Imam Nawawi menjelaskan, ''Wanita memang tidak wajib membayar kifarat, karena kifarat itu hak harta khusus karena persetubuhan, yang tentunya menjadi kewajiban lelaki seperti halnya maskawin, bukan kewajiban wanita.''

Pada bagian lain, Abu Daud menceritakan, Imam Ahmad pernah ditanya tentang seseorang yang bersetubuh dengan istrinya di siang hari di bulan Ramadhan, apakah sang istri wajib membayar kifarat?

''Kami tak pernah mendengar bahwa wanita itu wajib membayar kifarat,'' demikian jawab Imam Ahmad.

Sementara Ibrahim Muhammad al Jamal dalam buku Fiqh Wanita berpendapat bila wanita juga menghendaki persetubuhan itu, maka wajib baginya meng-qadha puasa sekaligus membayar kifarat. Berbeda misalnya jika ia lupa, tidak disengaja atau takut dimarahi suaminya, maka qadha pun tidak wajib.

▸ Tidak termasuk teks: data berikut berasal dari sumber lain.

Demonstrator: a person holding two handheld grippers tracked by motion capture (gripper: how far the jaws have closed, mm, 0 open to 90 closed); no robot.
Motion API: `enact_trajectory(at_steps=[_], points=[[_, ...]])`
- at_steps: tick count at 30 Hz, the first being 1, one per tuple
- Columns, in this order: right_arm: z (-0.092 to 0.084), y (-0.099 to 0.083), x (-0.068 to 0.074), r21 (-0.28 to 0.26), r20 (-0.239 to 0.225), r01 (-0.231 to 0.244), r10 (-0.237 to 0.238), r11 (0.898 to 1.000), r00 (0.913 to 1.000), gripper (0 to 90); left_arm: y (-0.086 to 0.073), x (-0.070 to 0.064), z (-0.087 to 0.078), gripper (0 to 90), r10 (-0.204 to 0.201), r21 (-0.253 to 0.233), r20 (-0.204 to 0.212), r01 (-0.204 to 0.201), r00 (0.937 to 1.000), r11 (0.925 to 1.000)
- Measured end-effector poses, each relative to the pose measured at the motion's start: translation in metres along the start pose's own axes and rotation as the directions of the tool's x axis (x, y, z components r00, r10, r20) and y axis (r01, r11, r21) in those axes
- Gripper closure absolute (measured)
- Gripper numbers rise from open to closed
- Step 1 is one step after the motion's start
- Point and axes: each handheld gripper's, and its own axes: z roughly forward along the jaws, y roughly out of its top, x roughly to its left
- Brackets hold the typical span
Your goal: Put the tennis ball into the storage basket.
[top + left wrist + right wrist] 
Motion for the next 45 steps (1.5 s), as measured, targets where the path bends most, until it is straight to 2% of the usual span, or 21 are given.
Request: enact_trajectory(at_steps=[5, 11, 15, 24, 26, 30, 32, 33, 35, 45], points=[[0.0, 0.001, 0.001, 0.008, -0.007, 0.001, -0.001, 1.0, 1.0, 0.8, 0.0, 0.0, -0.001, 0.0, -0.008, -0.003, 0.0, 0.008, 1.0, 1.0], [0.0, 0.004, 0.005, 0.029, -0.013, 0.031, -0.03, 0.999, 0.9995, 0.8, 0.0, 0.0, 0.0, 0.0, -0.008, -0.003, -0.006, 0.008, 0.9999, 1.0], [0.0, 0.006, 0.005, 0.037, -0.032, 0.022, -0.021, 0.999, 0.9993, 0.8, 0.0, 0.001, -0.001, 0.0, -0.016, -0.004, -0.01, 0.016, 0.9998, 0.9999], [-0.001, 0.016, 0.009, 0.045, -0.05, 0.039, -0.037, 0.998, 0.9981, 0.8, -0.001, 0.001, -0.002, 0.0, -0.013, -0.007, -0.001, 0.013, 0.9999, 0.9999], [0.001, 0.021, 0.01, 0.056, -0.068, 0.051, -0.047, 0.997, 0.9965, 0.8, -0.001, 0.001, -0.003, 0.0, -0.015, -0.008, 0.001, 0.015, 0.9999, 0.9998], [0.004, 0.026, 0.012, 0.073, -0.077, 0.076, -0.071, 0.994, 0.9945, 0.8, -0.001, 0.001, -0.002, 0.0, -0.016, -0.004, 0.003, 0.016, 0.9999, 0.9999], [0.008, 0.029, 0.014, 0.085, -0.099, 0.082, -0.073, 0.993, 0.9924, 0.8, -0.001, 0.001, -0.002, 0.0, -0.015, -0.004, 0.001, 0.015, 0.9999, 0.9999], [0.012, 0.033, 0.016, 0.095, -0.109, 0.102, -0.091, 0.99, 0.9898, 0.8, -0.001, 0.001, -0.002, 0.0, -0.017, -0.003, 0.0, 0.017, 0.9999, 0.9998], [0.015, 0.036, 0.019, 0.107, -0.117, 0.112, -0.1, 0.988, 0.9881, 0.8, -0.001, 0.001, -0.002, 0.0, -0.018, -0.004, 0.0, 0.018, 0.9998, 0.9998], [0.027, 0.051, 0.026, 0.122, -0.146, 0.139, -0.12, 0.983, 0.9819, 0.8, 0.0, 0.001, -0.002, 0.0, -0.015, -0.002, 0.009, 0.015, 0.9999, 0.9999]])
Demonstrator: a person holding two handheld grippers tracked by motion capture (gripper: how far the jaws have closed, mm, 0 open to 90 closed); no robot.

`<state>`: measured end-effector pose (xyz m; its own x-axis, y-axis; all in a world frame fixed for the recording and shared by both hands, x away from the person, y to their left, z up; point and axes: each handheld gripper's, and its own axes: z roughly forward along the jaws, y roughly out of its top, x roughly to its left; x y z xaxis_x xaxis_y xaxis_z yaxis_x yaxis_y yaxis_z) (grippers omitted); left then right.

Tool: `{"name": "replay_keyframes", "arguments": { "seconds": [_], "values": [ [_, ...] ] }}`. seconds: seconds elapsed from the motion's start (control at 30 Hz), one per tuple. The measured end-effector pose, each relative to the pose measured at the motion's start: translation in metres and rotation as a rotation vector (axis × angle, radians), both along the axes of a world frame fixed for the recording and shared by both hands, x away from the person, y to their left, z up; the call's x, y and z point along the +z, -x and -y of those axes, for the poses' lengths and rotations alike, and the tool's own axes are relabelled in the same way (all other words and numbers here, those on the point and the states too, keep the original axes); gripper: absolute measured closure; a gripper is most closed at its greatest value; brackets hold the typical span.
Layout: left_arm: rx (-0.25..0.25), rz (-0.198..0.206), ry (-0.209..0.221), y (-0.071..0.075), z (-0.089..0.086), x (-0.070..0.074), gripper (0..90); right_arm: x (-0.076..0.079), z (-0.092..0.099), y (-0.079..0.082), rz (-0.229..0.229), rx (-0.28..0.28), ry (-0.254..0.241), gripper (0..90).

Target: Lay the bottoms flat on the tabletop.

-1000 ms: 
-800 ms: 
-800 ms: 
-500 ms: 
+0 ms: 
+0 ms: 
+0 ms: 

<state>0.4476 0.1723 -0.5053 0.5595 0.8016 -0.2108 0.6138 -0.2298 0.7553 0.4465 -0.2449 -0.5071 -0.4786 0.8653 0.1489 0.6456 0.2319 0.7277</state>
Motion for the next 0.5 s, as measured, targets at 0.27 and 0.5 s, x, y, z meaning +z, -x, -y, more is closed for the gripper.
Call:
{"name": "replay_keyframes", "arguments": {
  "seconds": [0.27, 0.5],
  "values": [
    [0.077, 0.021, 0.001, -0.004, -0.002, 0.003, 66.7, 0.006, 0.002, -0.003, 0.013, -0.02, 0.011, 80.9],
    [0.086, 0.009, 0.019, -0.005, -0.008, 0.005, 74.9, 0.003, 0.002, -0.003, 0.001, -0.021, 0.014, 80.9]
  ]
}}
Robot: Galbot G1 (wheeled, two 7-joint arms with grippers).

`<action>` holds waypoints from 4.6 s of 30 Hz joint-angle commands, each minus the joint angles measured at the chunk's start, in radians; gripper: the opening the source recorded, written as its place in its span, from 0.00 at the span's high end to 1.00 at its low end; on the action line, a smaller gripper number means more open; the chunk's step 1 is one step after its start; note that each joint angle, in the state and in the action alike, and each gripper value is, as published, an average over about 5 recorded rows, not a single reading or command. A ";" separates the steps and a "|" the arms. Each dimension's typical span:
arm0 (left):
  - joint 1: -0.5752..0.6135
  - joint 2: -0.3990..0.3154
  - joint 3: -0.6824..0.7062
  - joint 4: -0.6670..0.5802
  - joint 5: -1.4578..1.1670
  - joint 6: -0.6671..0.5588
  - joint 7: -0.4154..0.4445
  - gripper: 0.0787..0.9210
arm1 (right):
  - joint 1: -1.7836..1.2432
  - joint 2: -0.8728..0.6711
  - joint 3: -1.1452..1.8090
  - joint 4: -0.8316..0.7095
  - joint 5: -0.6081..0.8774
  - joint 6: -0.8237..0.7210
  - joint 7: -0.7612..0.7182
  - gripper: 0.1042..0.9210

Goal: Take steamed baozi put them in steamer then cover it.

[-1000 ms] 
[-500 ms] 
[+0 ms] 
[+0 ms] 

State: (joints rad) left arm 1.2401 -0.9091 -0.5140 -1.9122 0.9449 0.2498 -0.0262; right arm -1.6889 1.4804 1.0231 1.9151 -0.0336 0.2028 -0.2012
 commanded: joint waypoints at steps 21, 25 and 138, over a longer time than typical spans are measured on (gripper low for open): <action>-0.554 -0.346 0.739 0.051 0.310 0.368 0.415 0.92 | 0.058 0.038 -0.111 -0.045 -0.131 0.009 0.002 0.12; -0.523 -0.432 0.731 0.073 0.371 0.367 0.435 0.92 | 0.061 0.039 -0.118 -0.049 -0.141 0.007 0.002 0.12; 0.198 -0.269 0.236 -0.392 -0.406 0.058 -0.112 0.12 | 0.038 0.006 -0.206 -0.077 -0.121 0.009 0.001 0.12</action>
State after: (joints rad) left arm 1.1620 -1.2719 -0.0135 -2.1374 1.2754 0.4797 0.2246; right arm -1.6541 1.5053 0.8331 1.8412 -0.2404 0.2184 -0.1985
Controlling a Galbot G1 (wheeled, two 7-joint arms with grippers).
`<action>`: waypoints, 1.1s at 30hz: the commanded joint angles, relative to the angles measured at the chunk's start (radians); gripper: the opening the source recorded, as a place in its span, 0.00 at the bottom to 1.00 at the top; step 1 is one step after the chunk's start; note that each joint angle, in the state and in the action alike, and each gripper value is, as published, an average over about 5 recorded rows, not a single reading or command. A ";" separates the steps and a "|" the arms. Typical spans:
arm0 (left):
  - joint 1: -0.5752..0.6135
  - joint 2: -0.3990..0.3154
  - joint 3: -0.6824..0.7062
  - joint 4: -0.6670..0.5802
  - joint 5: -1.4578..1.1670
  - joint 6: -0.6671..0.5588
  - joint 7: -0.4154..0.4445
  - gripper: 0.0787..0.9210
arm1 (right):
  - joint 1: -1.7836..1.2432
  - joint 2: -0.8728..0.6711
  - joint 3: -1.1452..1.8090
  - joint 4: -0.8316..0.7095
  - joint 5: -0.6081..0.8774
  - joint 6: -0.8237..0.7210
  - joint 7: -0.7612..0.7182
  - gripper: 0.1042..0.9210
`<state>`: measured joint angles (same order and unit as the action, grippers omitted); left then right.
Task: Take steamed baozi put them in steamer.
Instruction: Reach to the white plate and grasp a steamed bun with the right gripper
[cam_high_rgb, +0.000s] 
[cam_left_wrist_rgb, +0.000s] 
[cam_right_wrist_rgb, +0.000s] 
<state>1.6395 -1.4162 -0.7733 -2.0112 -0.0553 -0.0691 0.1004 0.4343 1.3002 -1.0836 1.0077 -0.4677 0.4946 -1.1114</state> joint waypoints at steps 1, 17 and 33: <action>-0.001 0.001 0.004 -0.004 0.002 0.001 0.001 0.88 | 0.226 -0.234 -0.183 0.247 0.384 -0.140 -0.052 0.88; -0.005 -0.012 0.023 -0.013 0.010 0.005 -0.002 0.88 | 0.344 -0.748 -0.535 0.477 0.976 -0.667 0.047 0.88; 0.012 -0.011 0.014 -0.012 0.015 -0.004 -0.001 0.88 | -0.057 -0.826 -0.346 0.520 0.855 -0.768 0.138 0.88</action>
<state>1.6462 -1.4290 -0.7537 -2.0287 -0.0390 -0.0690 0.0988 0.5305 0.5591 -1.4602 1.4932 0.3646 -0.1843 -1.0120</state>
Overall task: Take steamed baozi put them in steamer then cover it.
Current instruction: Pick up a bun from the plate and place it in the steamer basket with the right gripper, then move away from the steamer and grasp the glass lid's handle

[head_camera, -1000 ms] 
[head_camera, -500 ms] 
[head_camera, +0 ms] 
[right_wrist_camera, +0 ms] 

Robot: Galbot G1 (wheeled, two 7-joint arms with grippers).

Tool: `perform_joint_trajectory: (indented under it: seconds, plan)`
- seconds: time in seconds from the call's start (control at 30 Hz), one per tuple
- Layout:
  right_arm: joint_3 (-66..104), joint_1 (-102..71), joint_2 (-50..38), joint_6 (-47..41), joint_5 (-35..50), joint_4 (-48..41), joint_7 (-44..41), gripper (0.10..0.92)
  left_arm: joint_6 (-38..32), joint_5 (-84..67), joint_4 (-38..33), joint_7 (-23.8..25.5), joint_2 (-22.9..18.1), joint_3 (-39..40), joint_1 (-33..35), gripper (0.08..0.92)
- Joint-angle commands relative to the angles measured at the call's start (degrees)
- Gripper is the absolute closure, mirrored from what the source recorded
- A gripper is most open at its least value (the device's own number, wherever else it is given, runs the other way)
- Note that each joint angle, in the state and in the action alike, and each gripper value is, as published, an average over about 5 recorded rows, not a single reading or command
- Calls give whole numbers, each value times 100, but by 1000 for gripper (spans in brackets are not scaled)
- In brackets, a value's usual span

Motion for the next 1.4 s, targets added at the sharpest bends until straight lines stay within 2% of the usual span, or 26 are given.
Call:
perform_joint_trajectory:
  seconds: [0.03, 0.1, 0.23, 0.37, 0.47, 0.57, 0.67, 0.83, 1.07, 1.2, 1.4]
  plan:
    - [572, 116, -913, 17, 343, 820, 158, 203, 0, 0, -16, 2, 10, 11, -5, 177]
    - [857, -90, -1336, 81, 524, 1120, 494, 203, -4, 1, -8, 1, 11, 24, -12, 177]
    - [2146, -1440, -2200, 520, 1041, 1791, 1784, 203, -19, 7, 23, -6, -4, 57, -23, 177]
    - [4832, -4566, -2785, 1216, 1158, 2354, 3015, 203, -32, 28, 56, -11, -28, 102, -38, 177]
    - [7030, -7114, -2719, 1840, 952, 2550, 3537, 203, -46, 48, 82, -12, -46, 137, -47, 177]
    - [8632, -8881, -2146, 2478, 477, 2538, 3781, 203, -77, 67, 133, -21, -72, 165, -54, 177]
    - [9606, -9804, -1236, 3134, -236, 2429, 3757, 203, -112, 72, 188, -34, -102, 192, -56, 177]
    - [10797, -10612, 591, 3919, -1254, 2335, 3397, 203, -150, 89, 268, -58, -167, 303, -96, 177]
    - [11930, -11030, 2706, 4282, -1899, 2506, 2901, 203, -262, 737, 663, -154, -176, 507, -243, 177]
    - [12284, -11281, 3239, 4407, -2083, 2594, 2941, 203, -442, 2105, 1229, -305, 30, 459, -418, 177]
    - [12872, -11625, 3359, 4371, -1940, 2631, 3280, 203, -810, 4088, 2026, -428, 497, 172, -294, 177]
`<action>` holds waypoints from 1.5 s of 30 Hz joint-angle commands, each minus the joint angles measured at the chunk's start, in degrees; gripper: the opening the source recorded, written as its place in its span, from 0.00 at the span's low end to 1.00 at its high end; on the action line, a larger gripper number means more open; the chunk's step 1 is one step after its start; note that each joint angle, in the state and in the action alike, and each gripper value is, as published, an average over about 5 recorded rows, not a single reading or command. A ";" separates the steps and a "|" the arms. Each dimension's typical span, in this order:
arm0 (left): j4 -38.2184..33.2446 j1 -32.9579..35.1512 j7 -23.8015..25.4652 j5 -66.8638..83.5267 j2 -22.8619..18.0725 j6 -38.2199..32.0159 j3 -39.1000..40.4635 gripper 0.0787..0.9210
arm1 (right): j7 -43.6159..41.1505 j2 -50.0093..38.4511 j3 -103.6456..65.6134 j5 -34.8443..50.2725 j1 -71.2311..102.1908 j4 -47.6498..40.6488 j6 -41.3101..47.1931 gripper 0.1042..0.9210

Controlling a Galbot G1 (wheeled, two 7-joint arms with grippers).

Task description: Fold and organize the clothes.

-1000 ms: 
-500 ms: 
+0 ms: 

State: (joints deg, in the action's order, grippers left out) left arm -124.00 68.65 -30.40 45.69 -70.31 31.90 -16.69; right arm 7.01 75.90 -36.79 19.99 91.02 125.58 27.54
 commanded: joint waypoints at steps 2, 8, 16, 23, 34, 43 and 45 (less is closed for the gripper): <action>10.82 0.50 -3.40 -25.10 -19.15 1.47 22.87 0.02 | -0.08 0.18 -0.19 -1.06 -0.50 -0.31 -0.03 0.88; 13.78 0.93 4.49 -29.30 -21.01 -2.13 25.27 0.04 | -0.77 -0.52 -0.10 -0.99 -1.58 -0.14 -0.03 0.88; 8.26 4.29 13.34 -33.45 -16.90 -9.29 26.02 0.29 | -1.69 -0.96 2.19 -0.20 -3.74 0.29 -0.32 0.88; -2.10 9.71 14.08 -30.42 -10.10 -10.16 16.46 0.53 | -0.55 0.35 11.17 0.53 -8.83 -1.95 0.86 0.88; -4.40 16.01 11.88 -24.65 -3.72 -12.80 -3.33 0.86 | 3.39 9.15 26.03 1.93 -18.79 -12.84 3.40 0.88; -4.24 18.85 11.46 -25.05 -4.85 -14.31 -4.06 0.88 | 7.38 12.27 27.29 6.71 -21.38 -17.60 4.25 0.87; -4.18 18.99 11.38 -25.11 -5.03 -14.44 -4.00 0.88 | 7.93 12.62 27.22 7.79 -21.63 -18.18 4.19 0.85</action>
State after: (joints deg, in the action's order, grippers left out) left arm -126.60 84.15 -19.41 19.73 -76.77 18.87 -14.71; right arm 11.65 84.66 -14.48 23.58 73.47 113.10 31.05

Lain halnya dengan hukum makan dan minum dengan sengaja di siang hari saat bulan Ramadhan. Semua bersepakat. Hal yang demikian, baik wanita maupun lelaki, bukan hanya wajib meng-qadha' tapi juga membayar kifarat. Lain halnya dengan makan dan minum yang tidak disengaja, maka tidak wajib meng-qadha' dan membayar kifarat.

Dalam pandangan para ulama mazhab Hanafi, semua makanan dan obat-obatan dan apa saja yang berguna bagi tubuh, disukai oleh perasaan dan dapat memenuhi syahwat perut, bila dimakan dengan sengaja, bukan karena lupa atau dipaksa, semua itu mewajibkan qadha' dan kifarat.

Puasa dua bulan

Bahkan, para ulama Maliki mengatakan, kifarat wajib dilakukan oleh siapa pun yang sengaja membatalkan puasanya dengan salah satu sebab tadi. Pun jika batalnya itu karena keluar air madzi dengan sengaja, sekalipun tidak wajib membayar kifarat bila keluarnya itu karena lupa atau tak sengaja.

Kifarat di sini adalah hukuman agama yang telah ditentukan Allah SWT, dan diwajibkan atas orang yang melakukan beberapa jenis dosa seperti pembunuhan, melanggar sumpah dan puasa yang dibatalkan secara sengaja, dengan bersetubuh umpamanya.

Ada beberapa ketentuan. Antara lain dengan memerdekakan budak terlebih dahulu. Bila tidak mampu, maka dengan berpuasa dua bulan berturut-turut. Dan bila tidak mampu juga, memberi makan 60 orang miskin berupa makanan yang biasa diberikan kepada keluarga sendiri.

Menurut Ibrahim Muhammad Al-Jamal, untuk memerdekakan budak sudah bukan zamannya lagi. Jadi lebih tepat melaksanakan urutan berikutnya, yaitu puasa dua bulan berturut-turut atau bila tidak mampu, memberi makan kepada 60 orang miskin.

Sementara qadha' berarti berpuasa pada hari lain di luar bulan Ramadhan, sebagai ganti dari puasa yang batal di bulan Ramadhan.

Dari penjelasan Saleh Al-Fauzan dalam buku Fiqih Sehari-hari, barangsiapa tidak berpuasa atau membatalkan puasanya di bulan Ramadhan, baik karena dibenarkan syara' atau tidak, seperti bersetubuh atau yang lainnya, maka ia wajib meng-qadha'nya.

Hal itu sesuai firman Allah SWT surat Al-Baqarah [2] ayat 184, yang artinya, ''Maka (wajiblah baginya berpuasa) sebanyak hari yang ditinggalkan itu pada hari-hari yang lain''.